Les consommateurs voyageurs qui croyaient recevoir bientôt un dédommagement de leur institution financière devront prendre leur mal en patience. Les grandes institutions financières canadiennes, condamnées en juin dernier à verser 200 millions de dollars aux détenteurs de cartes de crédit pour avoir imposé des frais de conversion de devises sans délai de grâce, ont choisi de porter la cause en appel. L'affaire, lancée en 2003 à la suite de trois recours collectifs, pourrait se prolonger pendant encore plusieurs années.

Dans le jugement de 200 pages qu'il a rendu en juin, le juge Clément Gascon, de la Cour supérieure, a déclaré que les frais de conversion de devises devaient être admissibles à la période de grâce de 21 jours, afin que les clients qui paient avant la fin de cette période en soient exemptés.

Le juge souligne aussi que certaines institutions n'ont pas divulgué ces frais à leurs clients.
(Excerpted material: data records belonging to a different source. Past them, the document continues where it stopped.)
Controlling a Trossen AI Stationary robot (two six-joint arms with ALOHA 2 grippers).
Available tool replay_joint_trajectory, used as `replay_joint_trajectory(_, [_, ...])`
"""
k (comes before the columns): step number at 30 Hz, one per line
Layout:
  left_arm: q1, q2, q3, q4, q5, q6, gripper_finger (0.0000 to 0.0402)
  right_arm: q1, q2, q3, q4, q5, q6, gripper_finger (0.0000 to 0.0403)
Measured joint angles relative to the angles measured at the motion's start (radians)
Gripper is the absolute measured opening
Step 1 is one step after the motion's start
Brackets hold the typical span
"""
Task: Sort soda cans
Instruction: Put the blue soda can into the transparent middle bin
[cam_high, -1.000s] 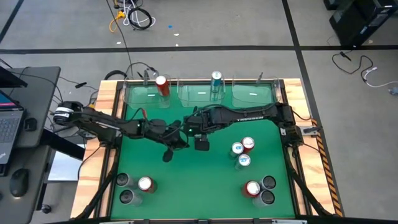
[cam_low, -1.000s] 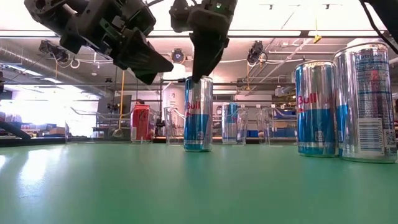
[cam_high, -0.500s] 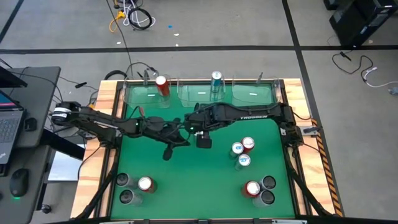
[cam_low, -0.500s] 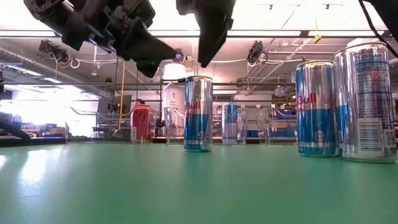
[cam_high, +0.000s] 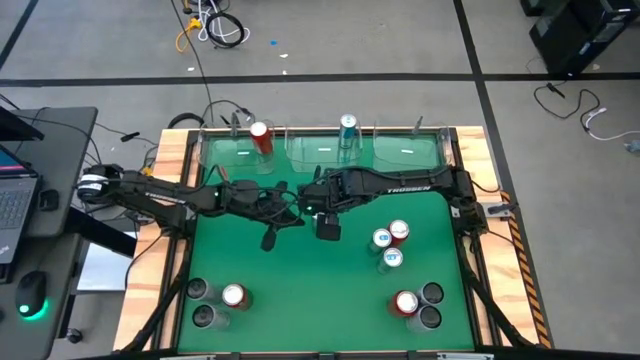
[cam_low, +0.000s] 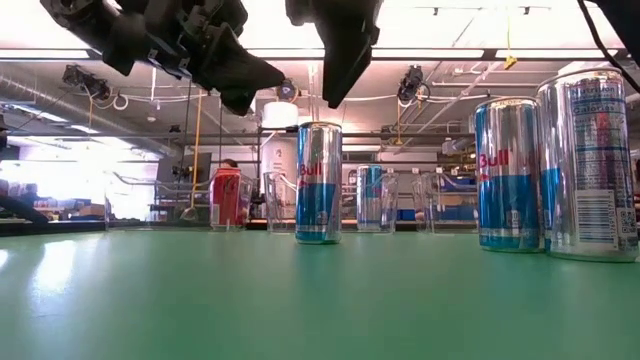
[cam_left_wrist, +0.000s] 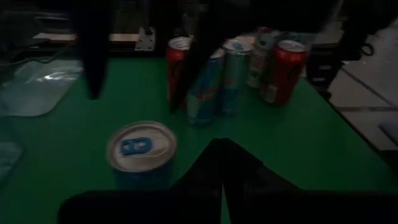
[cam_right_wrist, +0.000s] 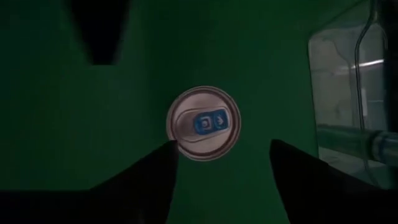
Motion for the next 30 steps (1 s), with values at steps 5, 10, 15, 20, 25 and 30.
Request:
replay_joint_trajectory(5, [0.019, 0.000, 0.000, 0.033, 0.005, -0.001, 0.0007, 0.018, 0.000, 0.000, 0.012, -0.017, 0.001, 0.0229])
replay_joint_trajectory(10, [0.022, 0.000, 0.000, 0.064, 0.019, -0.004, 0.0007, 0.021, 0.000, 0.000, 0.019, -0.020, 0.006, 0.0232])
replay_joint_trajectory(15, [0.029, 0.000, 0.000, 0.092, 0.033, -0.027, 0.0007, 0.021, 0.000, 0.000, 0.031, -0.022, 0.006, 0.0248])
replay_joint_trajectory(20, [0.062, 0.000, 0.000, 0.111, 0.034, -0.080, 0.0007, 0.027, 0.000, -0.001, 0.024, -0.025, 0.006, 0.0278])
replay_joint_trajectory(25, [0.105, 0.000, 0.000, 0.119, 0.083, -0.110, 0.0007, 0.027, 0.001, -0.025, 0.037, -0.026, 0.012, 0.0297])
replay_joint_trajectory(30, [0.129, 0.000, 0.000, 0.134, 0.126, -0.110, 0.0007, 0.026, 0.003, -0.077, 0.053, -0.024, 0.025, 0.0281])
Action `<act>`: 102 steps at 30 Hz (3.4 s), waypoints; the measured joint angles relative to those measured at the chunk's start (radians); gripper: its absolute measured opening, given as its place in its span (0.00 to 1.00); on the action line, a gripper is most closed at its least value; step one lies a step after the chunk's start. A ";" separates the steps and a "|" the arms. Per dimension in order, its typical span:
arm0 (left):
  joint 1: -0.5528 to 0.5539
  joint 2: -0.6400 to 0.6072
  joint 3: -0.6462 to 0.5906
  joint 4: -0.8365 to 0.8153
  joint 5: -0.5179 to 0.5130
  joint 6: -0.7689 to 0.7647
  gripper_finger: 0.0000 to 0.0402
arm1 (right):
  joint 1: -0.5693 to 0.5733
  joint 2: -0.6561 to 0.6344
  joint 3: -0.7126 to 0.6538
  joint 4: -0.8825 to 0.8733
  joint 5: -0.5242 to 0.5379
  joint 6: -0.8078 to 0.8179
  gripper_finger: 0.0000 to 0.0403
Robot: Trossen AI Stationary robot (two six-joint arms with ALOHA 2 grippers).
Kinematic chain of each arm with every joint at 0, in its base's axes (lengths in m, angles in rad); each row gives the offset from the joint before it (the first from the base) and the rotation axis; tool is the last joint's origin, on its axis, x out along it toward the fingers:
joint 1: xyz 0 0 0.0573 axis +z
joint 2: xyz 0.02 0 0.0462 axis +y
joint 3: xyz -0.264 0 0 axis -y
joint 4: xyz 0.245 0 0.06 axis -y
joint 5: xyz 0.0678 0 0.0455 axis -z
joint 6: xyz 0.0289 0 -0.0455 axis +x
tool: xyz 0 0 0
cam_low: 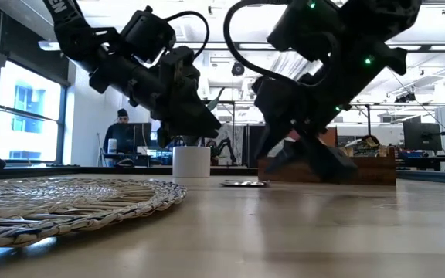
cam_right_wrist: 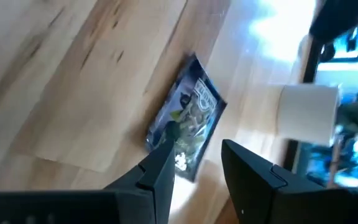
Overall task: Pick & Place Tea
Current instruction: Put the black tea bag into the middle section of the wooden organizer
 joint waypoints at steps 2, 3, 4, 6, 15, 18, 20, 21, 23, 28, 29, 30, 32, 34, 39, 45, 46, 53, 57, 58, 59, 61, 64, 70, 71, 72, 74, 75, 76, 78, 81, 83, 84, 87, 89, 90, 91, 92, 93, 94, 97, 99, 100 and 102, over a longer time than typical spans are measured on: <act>0.000 0.000 0.000 -0.002 -0.015 -0.002 0.25 | 0.001 0.000 0.010 0.000 0.015 -0.044 0.32; 0.000 0.000 0.000 -0.005 -0.020 -0.003 0.25 | 0.006 0.000 0.018 0.000 0.027 -0.046 0.32; 0.000 0.000 0.000 -0.008 -0.028 -0.003 0.25 | 0.009 0.000 0.026 0.001 0.037 -0.033 0.32; 0.000 0.000 0.000 -0.009 -0.045 -0.003 0.25 | 0.019 0.000 0.042 0.007 0.059 0.051 0.32; 0.001 0.000 -0.001 -0.022 -0.120 -0.003 0.25 | -0.046 0.000 0.048 -0.104 -0.218 0.915 0.32; 0.000 0.003 -0.001 -0.060 -0.118 -0.004 0.25 | -0.065 0.000 0.048 -0.123 -0.230 1.065 0.32; 0.000 0.034 0.000 -0.064 -0.130 -0.010 0.25 | -0.073 0.000 0.048 -0.112 -0.266 1.114 0.32; 0.000 0.050 -0.001 -0.076 -0.134 -0.012 0.25 | -0.076 0.000 0.048 -0.105 -0.279 1.140 0.32; 0.000 0.074 -0.003 -0.072 -0.140 -0.014 0.25 | -0.084 0.000 0.049 -0.103 -0.293 1.201 0.32; 0.000 0.151 0.029 -0.077 -0.217 0.003 0.25 | -0.098 -0.001 0.049 -0.159 -0.297 1.337 0.32; 0.000 0.170 0.046 -0.068 -0.226 0.005 0.25 | -0.100 -0.001 0.049 -0.176 -0.289 1.359 0.32; 0.000 0.187 0.061 -0.058 -0.229 0.005 0.25 | -0.102 -0.002 0.049 -0.183 -0.287 1.373 0.32; 0.000 0.204 0.080 -0.070 -0.229 0.023 0.25 | -0.106 -0.010 0.050 -0.200 -0.301 1.385 0.32; 0.000 0.221 0.105 -0.079 -0.228 0.043 0.25 | -0.106 -0.026 0.049 -0.195 -0.327 1.382 0.32; 0.000 0.260 0.178 -0.144 -0.198 0.050 0.24 | -0.105 -0.106 0.050 -0.256 -0.306 1.334 0.32; -0.001 0.262 0.225 -0.199 -0.172 0.049 0.24 | -0.134 -0.158 0.050 -0.324 -0.230 1.427 0.32; -0.001 0.262 0.227 -0.199 -0.173 0.049 0.24 | -0.146 -0.153 0.050 -0.327 -0.259 1.462 0.32; 0.000 0.263 0.230 -0.207 -0.173 0.046 0.24 | -0.187 -0.054 0.049 -0.314 -0.395 1.623 0.32; 0.000 0.282 0.232 -0.187 -0.172 0.046 0.24 | -0.201 -0.033 0.051 -0.288 -0.419 1.652 0.32; 0.000 0.281 0.232 -0.187 -0.166 0.045 0.24 | -0.204 -0.032 0.051 -0.284 -0.414 1.670 0.32; 0.000 0.282 0.231 -0.186 -0.154 0.045 0.24 | -0.207 -0.031 0.051 -0.281 -0.413 1.684 0.32; 0.001 0.282 0.231 -0.187 -0.125 0.044 0.24 | -0.214 -0.031 0.051 -0.269 -0.416 1.703 0.32; 0.001 0.314 0.246 -0.171 -0.111 0.045 0.24 | -0.222 -0.029 0.049 -0.230 -0.426 1.707 0.32; -0.001 0.357 0.313 -0.192 -0.036 0.048 0.25 | -0.238 -0.026 0.048 -0.180 -0.436 1.703 0.32; -0.004 0.362 0.323 -0.202 -0.034 0.051 0.25 | -0.240 -0.026 0.048 -0.183 -0.440 1.693 0.32; -0.005 0.363 0.330 -0.213 -0.032 0.053 0.25 | -0.240 -0.026 0.048 -0.183 -0.441 1.682 0.32; -0.006 0.364 0.338 -0.226 -0.024 0.054 0.25 | -0.240 -0.026 0.048 -0.186 -0.441 1.678 0.32; -0.006 0.364 0.339 -0.229 -0.024 0.053 0.25 | -0.238 -0.026 0.048 -0.187 -0.440 1.672 0.32; -0.007 0.364 0.340 -0.232 -0.025 0.053 0.25 | -0.234 -0.026 0.048 -0.188 -0.436 1.662 0.32; -0.007 0.365 0.341 -0.238 -0.025 0.050 0.25 | -0.225 -0.026 0.048 -0.203 -0.407 1.650 0.32; -0.009 0.365 0.344 -0.255 -0.043 0.048 0.25 | -0.209 -0.026 0.049 -0.246 -0.364 1.650 0.29; -0.008 0.365 0.343 -0.253 -0.023 0.048 0.25 | -0.200 -0.026 0.051 -0.281 -0.353 1.657 0.25; -0.007 0.365 0.342 -0.248 -0.013 0.048 0.25 | -0.196 -0.026 0.051 -0.296 -0.351 1.661 0.23; -0.011 0.366 0.341 -0.240 0.002 0.047 0.25 | -0.187 -0.026 0.051 -0.307 -0.341 1.661 0.16; -0.013 0.366 0.341 -0.240 0.001 0.047 0.25 | -0.185 -0.026 0.051 -0.301 -0.333 1.645 0.12; -0.013 0.366 0.341 -0.240 0.002 0.047 0.25 | -0.185 -0.026 0.050 -0.302 -0.327 1.637 0.10; -0.013 0.366 0.341 -0.240 0.005 0.047 0.25 | -0.185 -0.026 0.050 -0.304 -0.321 1.629 0.07; -0.013 0.366 0.341 -0.240 0.007 0.047 0.25 | -0.185 -0.026 0.050 -0.305 -0.316 1.616 0.04; -0.013 0.367 0.341 -0.240 0.009 0.047 0.25 | -0.186 -0.026 0.049 -0.305 -0.312 1.596 0.02; -0.013 0.367 0.340 -0.240 0.010 0.047 0.25 | -0.189 -0.026 0.049 -0.305 -0.311 1.572 0.01; -0.013 0.367 0.340 -0.240 0.012 0.047 0.25 | -0.190 -0.026 0.049 -0.305 -0.309 1.525 0.01; -0.014 0.367 0.340 -0.240 0.013 0.047 0.25 | -0.187 -0.027 0.049 -0.306 -0.301 1.483 0.01; -0.014 0.367 0.339 -0.240 0.013 0.047 0.25 | -0.185 -0.028 0.049 -0.306 -0.302 1.463 0.01; -0.014 0.367 0.339 -0.240 0.011 0.044 0.25 | -0.183 -0.040 0.049 -0.316 -0.314 1.437 0.01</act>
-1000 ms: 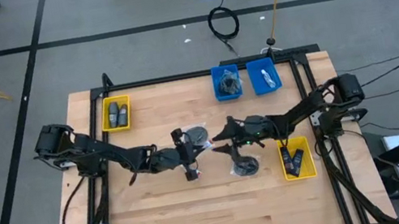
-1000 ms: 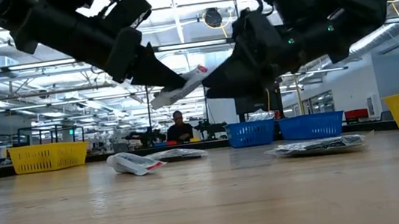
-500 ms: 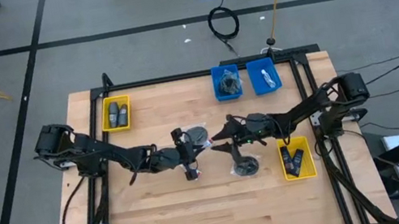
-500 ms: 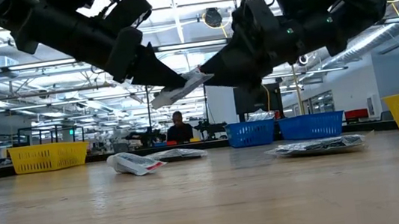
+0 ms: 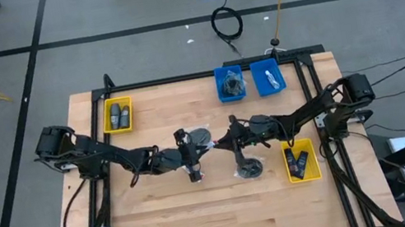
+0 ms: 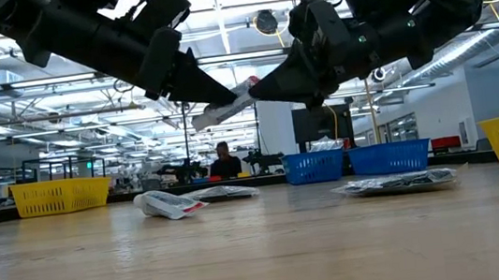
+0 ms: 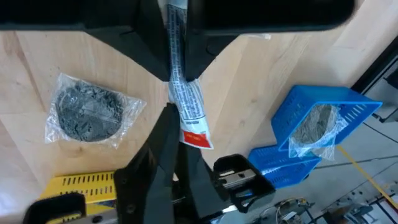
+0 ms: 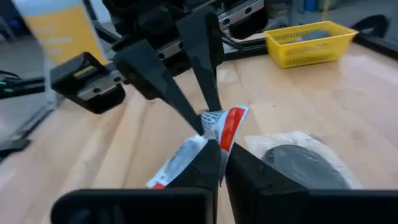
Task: Pick & Place Travel size toiletries
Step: Put the white toothpaste into the right blue bin
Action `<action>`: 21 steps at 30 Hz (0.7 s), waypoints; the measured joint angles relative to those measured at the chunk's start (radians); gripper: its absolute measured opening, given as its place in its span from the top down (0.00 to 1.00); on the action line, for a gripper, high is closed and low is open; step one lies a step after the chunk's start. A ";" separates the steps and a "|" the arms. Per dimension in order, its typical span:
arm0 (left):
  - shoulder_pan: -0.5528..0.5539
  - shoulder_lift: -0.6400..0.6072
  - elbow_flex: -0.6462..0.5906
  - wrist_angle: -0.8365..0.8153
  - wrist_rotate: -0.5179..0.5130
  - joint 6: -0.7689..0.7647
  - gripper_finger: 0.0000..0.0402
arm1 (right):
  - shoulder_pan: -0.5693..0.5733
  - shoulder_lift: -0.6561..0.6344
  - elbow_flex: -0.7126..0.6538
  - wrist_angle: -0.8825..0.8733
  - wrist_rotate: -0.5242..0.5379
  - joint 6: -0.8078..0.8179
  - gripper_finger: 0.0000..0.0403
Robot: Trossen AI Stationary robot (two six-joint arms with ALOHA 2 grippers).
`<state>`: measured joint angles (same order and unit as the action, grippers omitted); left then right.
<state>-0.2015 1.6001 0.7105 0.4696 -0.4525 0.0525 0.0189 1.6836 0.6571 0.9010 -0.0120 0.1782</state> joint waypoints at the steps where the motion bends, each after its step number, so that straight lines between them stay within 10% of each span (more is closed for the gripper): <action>1: 0.004 0.000 0.000 0.000 0.005 -0.005 0.87 | 0.004 0.000 0.000 -0.004 0.019 -0.008 0.97; 13: 0.024 -0.012 0.001 -0.205 -0.007 -0.110 0.22 | 0.024 -0.265 0.000 -0.601 0.444 -0.070 1.00; 21: -0.008 0.071 -0.048 -0.119 -0.099 -0.312 0.11 | -0.122 -0.548 0.000 -1.005 0.826 0.002 1.00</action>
<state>-0.2092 1.6708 0.6621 0.3510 -0.5516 -0.2597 -0.1035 1.1358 0.6571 -0.1042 0.8142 0.1805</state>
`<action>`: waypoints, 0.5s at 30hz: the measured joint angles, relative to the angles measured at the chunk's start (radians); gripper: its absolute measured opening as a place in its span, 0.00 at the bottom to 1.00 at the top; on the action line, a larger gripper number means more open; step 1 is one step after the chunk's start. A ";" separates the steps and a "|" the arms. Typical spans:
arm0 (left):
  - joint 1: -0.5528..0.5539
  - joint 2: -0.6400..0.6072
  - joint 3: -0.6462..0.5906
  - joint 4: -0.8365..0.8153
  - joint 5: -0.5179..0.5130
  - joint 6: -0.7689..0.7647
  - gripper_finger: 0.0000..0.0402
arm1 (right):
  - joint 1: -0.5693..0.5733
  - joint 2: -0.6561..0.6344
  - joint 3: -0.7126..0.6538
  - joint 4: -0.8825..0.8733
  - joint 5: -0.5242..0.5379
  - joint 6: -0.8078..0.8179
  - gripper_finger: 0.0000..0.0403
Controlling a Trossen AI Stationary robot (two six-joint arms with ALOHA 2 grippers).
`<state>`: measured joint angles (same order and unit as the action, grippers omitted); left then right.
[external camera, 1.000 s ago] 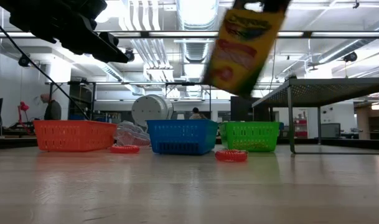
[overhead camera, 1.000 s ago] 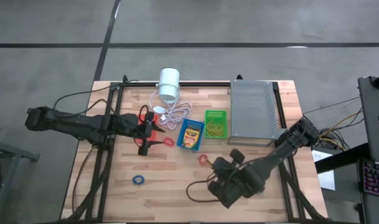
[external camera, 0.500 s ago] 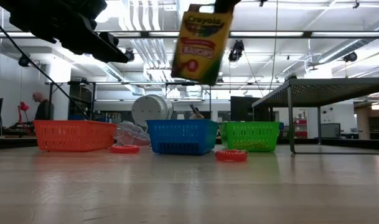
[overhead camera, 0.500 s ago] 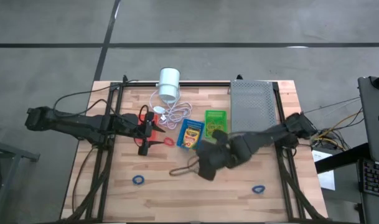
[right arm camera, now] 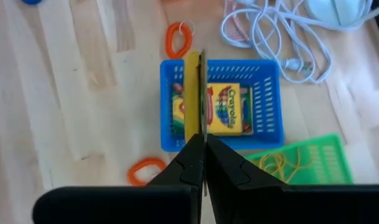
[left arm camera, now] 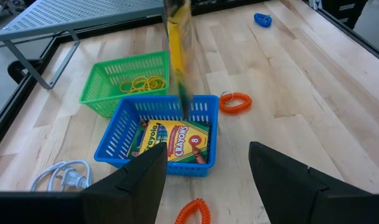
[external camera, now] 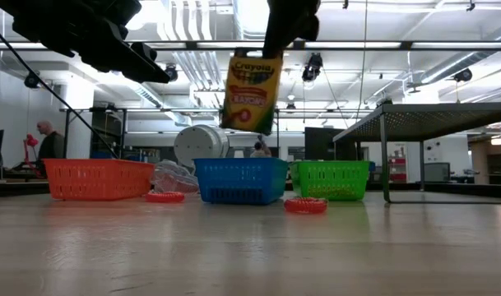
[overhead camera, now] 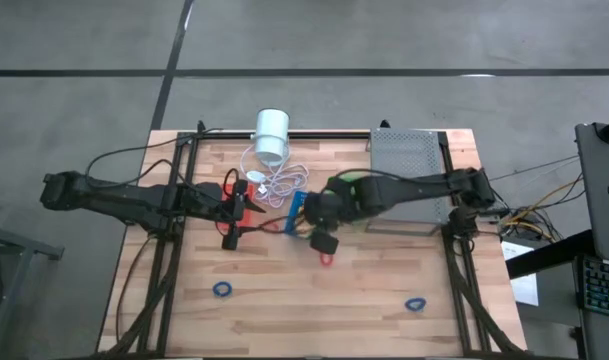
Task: Pick & Place Office Desk Supplies
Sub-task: Put the pack of crayon into the blue bin
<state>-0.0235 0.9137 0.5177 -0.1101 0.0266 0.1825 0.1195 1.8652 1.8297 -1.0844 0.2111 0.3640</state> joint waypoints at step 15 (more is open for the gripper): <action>0.000 0.000 0.000 0.000 0.000 0.000 0.57 | -0.129 0.000 -0.028 0.076 -0.115 -0.127 0.02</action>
<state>-0.0238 0.9137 0.5176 -0.1101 0.0267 0.1825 -0.0094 1.8656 1.8015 -1.0082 0.0960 0.2369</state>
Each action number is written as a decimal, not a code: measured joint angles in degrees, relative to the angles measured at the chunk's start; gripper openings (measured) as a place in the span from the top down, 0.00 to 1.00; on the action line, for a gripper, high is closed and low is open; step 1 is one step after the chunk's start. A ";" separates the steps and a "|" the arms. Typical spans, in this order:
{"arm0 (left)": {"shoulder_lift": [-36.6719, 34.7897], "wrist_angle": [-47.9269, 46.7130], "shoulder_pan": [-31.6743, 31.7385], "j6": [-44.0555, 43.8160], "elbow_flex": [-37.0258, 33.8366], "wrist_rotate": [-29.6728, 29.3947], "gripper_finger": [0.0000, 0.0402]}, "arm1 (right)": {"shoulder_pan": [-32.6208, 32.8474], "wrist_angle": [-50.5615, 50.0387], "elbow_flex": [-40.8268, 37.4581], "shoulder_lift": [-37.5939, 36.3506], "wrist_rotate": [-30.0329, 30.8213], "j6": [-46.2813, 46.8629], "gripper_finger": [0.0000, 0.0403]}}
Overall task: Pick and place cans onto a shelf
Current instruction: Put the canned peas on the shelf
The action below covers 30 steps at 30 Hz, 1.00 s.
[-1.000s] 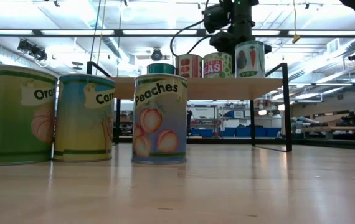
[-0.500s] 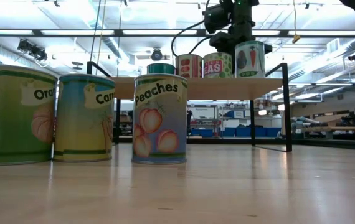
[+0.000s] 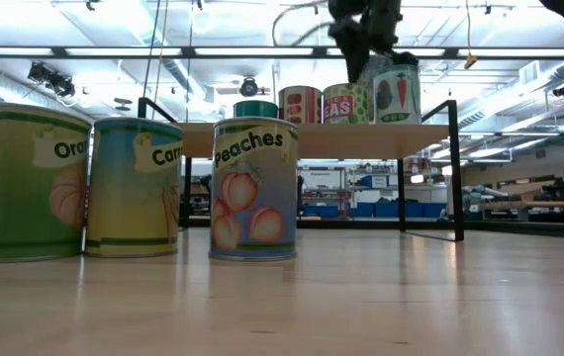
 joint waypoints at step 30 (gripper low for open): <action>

Dans un cas comme dans l'autre, ces actes contreviennent à la Loi sur la protection du consommateur.

«On conteste le jugement au motif que le juge a commis plusieurs erreurs de droit», a indiqué hier le directeur (Québec) de l'Association des banquiers canadiens, Jacques Hébert. Pour en savoir plus, il faudra attendre le mois de novembre, quand les institutions financières présenteront individuellement leurs arguments à la Cour d'appel, indique M. Hébert.

«Je suis déçu, mais pas surpris, dit l'avocat Philippe Trudel, de Trudel et Johnston, avocat des requérants. Les banques contestent à peu près chaque ligne du jugement, comme si le juge s'était trompé sur toute la ligne.»

«Des frais qui ne sont pas abusifs»

En entrevue à La Presse Affaires, le porte-parole du Mouvement Desjardins, André Chapleau, a indiqué que les frais en question ne sont ni abusifs, ni illégaux. «La loi n'empêche pas de facturer ces frais», dit-il.

Selon lui, la question est de savoir si ce sont des frais de crédit (comme le soutient le juge Gascon) ou des frais distincts.

Si les tribunaux supérieurs donnaient raison aux requérants et au juge Gascon, «on devrait facturer ces coûts de conversion de devises à tous les détenteurs, alors que seulement 5% d'entre eux utilisent ce service, soutient André Chapleau. Ce serait inéquitable».

Pour le moment, Desjardins continue d'imposer les frais de la même façon. La Banque Nationale n'a pas été en mesure de nous indiquer si elle continuait de le faire.

Si le jugement est maintenu, la somme de 200 millions représentera la plus importante jamais accordée dans un recours collectif au Canada.